Love Vs Money - The link between Valentine’s Day and Taxes
Published 8 months ago by Medet Ali
“The way taxes are, you might as well marry for love!” - Joe Louis
It was Benjamin Franklin who stated that there are only two certainties in life… death and taxes. It is probably about time that we add ‘social pressure to conform to stereotypes and buy a card for your significant other on 14th February’ to the quote. It’s a stereotype now followed to such an extent that Valentine’s Day is the second most popular card buying holiday with 150 million being exchanged annually.
Yes, it might seem a little odd to conflate the two but the history of each may have more in common than you might think. At the very least, Hallmark Cards will have a whopping great tax bill … depending on which one of you fine tax professionals are representing them!
The history of Valentine's Day
Celebrated every year on the 14 February, this worldwide event is steeped in history, or perhaps more fitting, mystery. The day is actually an amalgamation of ancient traditions of both Christian and Roman descent.
Some claim the founding origin was the Pagan Lupercalia fertility festival held during February. During this ritual, a goat was sacrificed for fertility along with a dog for purification. The hides of the slain animals were then gently slapped on the local women and then on the fields themselves in the hope of improving fertility in women and an abundance of crops for the coming year.
In an attempt to ‘Christianise’ the festival, the church proceeded to celebrate ‘Valentines Day’ as remembrance for martyred saints. The most common theory for this lies with the story of the Emperor Claudius of Rome in AD 287. He had deemed that single men made better soldiers and therefore outlawed marriage for all young men. However a young priest, Valentine of Rome, continued to perform marriages as he wanted to ensure the sanctity of marriage (bearing in mind his motivations could have been romantic or to propagate Christianity within society at the time). He was imprisoned for his dedication to the cause.
In the documentation there is controversy whether the Valentine of Rome, who was imprisoned, was the same martyr who fell in love with a jailer’s daughter after he cured her of blindness or whether this was a separate martyr altogether. According to legend, he gave her a note which he signed ‘from your valentine’ and is meant to be the first valentine ever sent. Alas, this love did not save him and he was sentenced to a three part execution of beating, stoning and decapitation.
Valentines Day can be seen to be merged into popular discourse in 1382 with the work of Geoffrey Chaucer who linked Valentines day to romantic love when he celebrated the forthcoming marriage of Richard II and Anne of Bohemia. Within his work ‘Parlement of Foules’ he states that “For this was on St. Valentine's Day/ When every fowl cometh there to choose his mate”. Valentines day can be seen to be further popularised by William Shakespeare in in Ophelia's lament in Hamlet “To-morrow is Saint Valentine's day,/All in the morning betime,/And I a maid at your window,/To be your Valentine.”
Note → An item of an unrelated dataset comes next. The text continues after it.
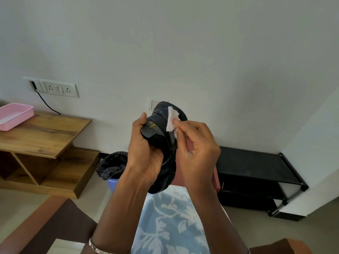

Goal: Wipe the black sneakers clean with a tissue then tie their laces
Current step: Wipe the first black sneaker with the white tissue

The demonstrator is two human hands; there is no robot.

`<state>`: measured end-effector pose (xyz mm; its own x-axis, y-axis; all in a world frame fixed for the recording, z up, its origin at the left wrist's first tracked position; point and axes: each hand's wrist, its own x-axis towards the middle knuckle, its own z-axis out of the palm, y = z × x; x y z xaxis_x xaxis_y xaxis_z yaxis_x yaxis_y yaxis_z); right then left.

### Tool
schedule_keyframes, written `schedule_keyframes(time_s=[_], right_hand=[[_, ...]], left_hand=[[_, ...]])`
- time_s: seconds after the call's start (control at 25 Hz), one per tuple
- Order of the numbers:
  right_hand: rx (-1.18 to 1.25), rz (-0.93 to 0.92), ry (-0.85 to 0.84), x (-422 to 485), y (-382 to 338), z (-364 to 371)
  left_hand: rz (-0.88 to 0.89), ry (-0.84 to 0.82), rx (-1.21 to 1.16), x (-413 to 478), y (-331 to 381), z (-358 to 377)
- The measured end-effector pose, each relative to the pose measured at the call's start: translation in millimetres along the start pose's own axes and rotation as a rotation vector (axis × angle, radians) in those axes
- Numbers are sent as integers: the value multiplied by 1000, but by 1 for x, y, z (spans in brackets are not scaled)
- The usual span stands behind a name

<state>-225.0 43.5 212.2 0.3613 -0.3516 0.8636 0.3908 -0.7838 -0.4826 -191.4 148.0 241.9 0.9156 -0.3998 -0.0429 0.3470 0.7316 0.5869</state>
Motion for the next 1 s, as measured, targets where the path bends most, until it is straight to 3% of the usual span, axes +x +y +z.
schedule_keyframes(time_s=[0.2, 0.48, 0.72, 1.0], right_hand=[[2, 135, -14, -26, 10, -7], [-32, 6, 48, 7, -6, -5], [-10, 97, 37, -30, 7, -9], [-98, -3, 38, 20, 3, -6]], left_hand=[[29, 32, -23, 6, 0, -4], [-30, -41, -16, 1, -15, 0], [-1, 30, -50, 5, -7, 0], [-51, -5, -37, 6, -14, 2]])
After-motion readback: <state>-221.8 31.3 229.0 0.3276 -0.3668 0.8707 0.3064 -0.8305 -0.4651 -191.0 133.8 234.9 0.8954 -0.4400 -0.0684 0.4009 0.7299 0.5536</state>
However, it wasn’t until the 20th century that the giving of cards was normalised and the industry began to boom. Now millions of us share Valentines cards, gifts, flowers, chocolates and champagne in an industry that is worth millions and enjoyed by many.
The history of taxes
Taxes also have a long history although theirs predates Valentine’s Day significantly. In fact the earliest Egyptian civilizations used a system of tax collectors known as scribes who oversaw the implementation of a tax on cooking oil. The ancient Greeks also had their own brand of tax known as Eisphora. This was used to pay for the many wars that took place and no one was exempt from paying it. A similar Athenian tax was also imposed on foreigners who did not have Athenian parents and was called the metoikion.
If you thought the history of Valentines day was barbaric, the establishment of the modern day tax system arguably cause a great deal more bloodshed. For example, in 60 A.D., Boadicea of East Anglia led a revolt due to the corrupt taxation practises in the British isles, this led to the death of 80,000 people. Not only did tax cause wars but it also sustained them. Britain's involvement in wars in the 18th century meant that governments frequently had to raise large loans in preference to putting up taxes to levels which would incur opposition both within and outside Parliament.
Is there a link?
In reality, there are few similarities between taxes and Valentines Day. Although both are mired in bloodshed, taxes have a far more violent, widespread and accurate lineage. Taxes are enforced from above by the crown or government while Valentines Day is kept strong from below by social pressures and, more recently, social media. However, since Valentines Day generates approximately £1 billion per year, perhaps we can conclude that the day has morphed into the modern tax on love.